India’s most famous eco-activist Baba Balbir Singh Seechewal has appealed to political parties to make environment their chief election issue during the coming Lok Sabha polls.

Senior Correspondentbdnews24.com
Published : 10 March 2014, 03:52 PM
Updated : 10 March 2014, 08:05 PM

He also wants the parties to prominently include the environment in their election manifestoes and to field candidates “who have a full understanding of the seriousness of the environmental problem”, reports Indian news agency, IANS.

Seechewal was profiled by Time magazine in 2008 among 30 global “Heroes of the Environment”.

His name has been mentioned in several speeches of the former Indian President APJ Abdul Kalam to the European Union.

He has jumped into polluted rivulets and streams and cleaned them up with the help of his volunteers.

“Unplanned development in India has led to unhampered, illegal inflow of dirty domestic sewage of villages and cities and toxic wastes of factories into rivers and streams, which has utterly contaminated our natural water resources, killing humans as well as rare species of water creatures,” he told IANS.

Seechewal is described as India's river-cleanser, having started his mission against pollution by cleaning up Kali Bein, a 160-km rivulet in Sultanpur Lodhi in Punjab's Kapurthala district, around 200 km from capital Chandigarh.

The rivulet is linked to the founder of Sikhism, Guru Nanak Dev.

Seechewal, along with his volunteers from the “Ek Onkar Charitable Trust” would jump into the muddy waters to clear the riverbed of water hyacinth and silt and also develop the rivulet's banks and build roads.

They recently built a temporary dam in Jalandhar district to stop the flow of industrial discharge into a natural stream.

“Venerable rivers like the Ganga, Yamuna, Satluj, Kaveri, Narmada, Godavari, Damodar and others have become the most polluted rivers of India.

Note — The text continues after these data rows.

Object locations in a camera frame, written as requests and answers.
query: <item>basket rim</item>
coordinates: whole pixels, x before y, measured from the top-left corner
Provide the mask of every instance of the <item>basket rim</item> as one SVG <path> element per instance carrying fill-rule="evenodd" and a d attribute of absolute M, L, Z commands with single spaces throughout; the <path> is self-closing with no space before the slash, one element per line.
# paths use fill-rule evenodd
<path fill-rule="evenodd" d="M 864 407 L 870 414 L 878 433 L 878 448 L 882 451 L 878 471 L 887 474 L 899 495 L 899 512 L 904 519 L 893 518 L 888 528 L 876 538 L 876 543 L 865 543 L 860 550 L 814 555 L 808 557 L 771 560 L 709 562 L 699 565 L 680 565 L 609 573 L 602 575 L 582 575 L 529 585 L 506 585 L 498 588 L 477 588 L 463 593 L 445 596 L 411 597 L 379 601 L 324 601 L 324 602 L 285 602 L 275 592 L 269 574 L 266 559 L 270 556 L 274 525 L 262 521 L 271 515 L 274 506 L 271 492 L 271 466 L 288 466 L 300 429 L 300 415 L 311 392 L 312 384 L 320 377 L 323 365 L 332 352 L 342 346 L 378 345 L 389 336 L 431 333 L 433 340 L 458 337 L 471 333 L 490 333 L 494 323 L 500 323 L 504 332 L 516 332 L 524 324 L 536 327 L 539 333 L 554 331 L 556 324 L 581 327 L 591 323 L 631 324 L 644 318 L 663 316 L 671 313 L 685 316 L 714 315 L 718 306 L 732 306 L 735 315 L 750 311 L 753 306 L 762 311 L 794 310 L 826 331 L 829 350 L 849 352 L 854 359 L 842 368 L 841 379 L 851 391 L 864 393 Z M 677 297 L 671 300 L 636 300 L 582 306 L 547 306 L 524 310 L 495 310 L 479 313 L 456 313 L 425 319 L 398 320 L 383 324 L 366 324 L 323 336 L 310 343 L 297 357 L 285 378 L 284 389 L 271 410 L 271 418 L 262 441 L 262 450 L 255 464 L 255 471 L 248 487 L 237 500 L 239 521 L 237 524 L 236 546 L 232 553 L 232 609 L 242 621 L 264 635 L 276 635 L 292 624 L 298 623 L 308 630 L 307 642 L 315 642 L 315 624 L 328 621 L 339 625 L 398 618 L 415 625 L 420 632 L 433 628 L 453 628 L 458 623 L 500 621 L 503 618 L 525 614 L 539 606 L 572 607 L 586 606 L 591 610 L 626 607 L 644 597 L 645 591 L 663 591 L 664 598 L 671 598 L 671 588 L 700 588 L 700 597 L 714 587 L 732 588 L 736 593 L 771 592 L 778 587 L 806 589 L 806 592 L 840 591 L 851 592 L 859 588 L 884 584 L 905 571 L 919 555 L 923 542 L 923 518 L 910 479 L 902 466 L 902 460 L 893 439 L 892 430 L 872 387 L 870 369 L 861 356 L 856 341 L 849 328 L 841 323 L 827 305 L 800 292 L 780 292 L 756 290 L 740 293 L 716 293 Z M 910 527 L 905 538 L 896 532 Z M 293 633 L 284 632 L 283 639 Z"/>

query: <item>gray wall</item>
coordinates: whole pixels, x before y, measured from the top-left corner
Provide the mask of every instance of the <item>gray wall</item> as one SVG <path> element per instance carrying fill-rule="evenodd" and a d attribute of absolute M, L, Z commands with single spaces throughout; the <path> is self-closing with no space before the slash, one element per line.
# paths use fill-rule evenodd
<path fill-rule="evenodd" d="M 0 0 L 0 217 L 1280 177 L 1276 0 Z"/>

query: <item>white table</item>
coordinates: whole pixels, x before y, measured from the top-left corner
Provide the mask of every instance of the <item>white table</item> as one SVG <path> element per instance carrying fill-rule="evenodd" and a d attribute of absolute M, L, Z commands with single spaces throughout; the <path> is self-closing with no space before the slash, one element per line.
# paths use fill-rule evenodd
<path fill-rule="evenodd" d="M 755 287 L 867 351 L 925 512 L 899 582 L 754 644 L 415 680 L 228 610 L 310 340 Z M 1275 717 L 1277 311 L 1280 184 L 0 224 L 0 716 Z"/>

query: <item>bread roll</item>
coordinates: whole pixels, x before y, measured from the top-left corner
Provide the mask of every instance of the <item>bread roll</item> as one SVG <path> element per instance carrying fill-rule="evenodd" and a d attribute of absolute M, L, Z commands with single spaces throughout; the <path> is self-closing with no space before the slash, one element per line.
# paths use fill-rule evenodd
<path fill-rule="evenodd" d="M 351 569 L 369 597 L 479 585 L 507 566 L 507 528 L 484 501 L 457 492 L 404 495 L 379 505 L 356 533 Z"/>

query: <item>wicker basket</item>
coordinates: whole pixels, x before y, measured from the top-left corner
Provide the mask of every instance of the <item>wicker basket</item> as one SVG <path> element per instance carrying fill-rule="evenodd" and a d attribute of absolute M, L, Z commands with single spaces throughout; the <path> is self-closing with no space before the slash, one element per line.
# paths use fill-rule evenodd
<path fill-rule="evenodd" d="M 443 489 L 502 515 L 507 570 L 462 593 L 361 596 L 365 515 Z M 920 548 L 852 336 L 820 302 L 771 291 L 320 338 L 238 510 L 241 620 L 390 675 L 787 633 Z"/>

“No more life-givers, they have turned into harbingers of death. It is a matter of great shame that this dirty and toxic water is used to prepare prasad and for taking a bath at holy places situated on the banks of these rivers. This hurts the religious feelings of worshippers,” he said.

He said this contamination of river water is “an open and severe infringement” of the Indian constitution in letter and spirit.